# Problem to work on
Give the entries again in full. Nothing may be altered.

# Records shown
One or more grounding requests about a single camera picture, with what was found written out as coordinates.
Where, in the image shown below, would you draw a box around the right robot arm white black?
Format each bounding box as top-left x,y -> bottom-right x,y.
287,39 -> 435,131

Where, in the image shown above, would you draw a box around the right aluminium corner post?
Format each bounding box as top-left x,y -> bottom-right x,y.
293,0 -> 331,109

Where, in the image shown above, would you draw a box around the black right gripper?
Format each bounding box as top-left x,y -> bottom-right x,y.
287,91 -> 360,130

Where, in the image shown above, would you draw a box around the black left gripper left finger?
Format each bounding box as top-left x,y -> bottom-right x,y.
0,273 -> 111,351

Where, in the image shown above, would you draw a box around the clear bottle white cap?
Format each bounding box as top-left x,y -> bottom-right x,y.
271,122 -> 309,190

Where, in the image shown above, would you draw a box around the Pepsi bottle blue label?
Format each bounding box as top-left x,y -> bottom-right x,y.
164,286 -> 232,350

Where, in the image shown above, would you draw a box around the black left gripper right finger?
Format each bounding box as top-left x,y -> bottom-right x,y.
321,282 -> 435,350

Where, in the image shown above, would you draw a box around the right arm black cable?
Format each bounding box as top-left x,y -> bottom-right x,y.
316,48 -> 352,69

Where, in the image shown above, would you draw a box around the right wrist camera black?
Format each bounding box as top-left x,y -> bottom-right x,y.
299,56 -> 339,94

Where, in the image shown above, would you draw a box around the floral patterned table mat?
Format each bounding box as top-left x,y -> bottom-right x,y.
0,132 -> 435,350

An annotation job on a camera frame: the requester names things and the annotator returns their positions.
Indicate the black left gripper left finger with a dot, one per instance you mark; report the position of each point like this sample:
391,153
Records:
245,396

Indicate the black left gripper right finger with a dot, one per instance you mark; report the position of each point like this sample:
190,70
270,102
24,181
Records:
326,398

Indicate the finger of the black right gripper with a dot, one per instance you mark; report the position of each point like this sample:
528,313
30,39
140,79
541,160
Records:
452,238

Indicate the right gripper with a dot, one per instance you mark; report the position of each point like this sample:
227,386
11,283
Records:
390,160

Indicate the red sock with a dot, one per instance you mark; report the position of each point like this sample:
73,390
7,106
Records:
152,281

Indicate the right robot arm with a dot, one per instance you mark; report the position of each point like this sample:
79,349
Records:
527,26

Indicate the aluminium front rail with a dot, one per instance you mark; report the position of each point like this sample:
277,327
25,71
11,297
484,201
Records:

# Answer space
One or more grounding requests about a single camera picture, with what was found written out as coordinates.
Where, in the image shown below, would you draw a box around the right robot arm white black?
Format each bounding box as top-left x,y -> bottom-right x,y.
287,39 -> 435,131

Where, in the image shown above, would you draw a box around the right aluminium corner post?
Format each bounding box as top-left x,y -> bottom-right x,y.
293,0 -> 331,109

Where, in the image shown above, would you draw a box around the black right gripper?
Format each bounding box as top-left x,y -> bottom-right x,y.
287,91 -> 360,130

Where, in the image shown above, would you draw a box around the black left gripper left finger?
Format each bounding box as top-left x,y -> bottom-right x,y.
0,273 -> 111,351

Where, in the image shown above, would you draw a box around the clear bottle white cap?
Format each bounding box as top-left x,y -> bottom-right x,y.
271,122 -> 309,190

Where, in the image shown above, would you draw a box around the Pepsi bottle blue label?
Format each bounding box as top-left x,y -> bottom-right x,y.
164,286 -> 232,350

Where, in the image shown above, would you draw a box around the black left gripper right finger?
Format each bounding box as top-left x,y -> bottom-right x,y.
321,282 -> 435,350

Where, in the image shown above, would you draw a box around the right arm black cable?
Format each bounding box as top-left x,y -> bottom-right x,y.
316,48 -> 352,69

Where, in the image shown above, would you draw a box around the right wrist camera black?
Format each bounding box as top-left x,y -> bottom-right x,y.
299,56 -> 339,94

Where, in the image shown above, would you draw a box around the floral patterned table mat?
Format each bounding box as top-left x,y -> bottom-right x,y.
0,132 -> 435,350

An annotation job on a camera frame: the requester names things and the annotator returns their positions.
Indicate the black left gripper left finger with a dot, one per instance you mark; report the position of each point like this sample:
391,153
Records:
245,396

Indicate the black left gripper right finger with a dot, one per instance you mark; report the position of each point like this sample:
190,70
270,102
24,181
Records:
326,398

Indicate the finger of the black right gripper with a dot, one per instance you mark; report the position of each point like this sample:
528,313
30,39
140,79
541,160
Records:
452,238

Indicate the right gripper with a dot, one per instance you mark; report the position of each point like this sample:
227,386
11,283
Records:
390,160

Indicate the red sock with a dot, one per instance you mark; report the position of each point like this sample:
73,390
7,106
Records:
152,281

Indicate the right robot arm with a dot, one per instance you mark; report the position of each point like this sample:
79,349
Records:
527,26

Indicate the aluminium front rail with a dot, one per instance you mark; report the position of each point like this sample:
277,327
25,71
11,297
484,201
Records:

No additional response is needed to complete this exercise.